→ **ASSIGNED TASK**
Copy out all the lines of the data precisely, omitting any pictures.

[SUPPLIED INFORMATION — start]

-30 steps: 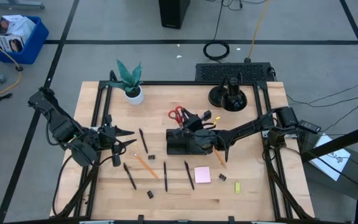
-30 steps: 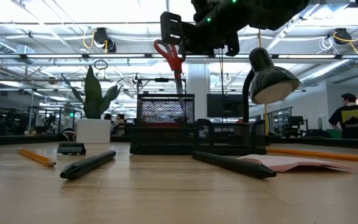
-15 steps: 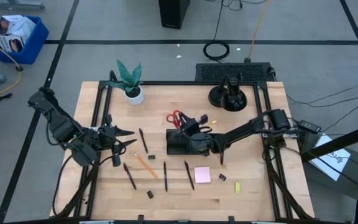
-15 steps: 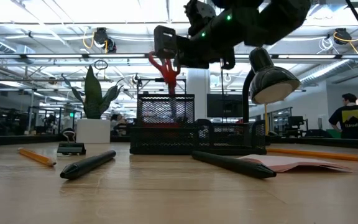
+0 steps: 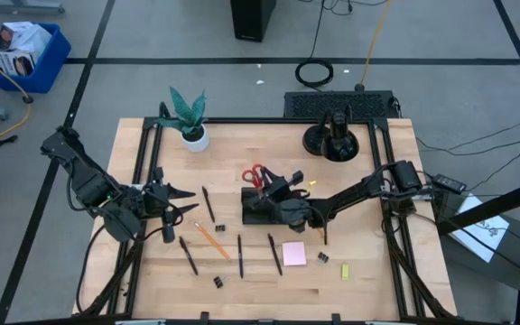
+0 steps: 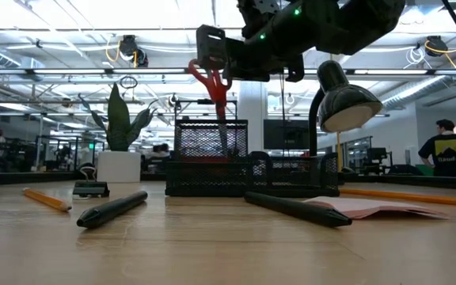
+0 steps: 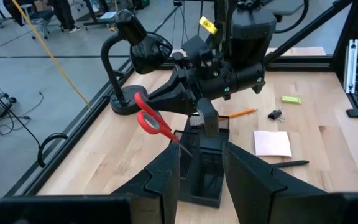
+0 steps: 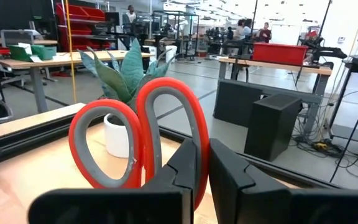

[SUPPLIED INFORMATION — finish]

→ **RESPONSE AREA**
-30 steps: 
-30 steps: 
-15 steps: 
-15 steps: 
+0 steps: 
+0 steps: 
+0 steps: 
+0 steps: 

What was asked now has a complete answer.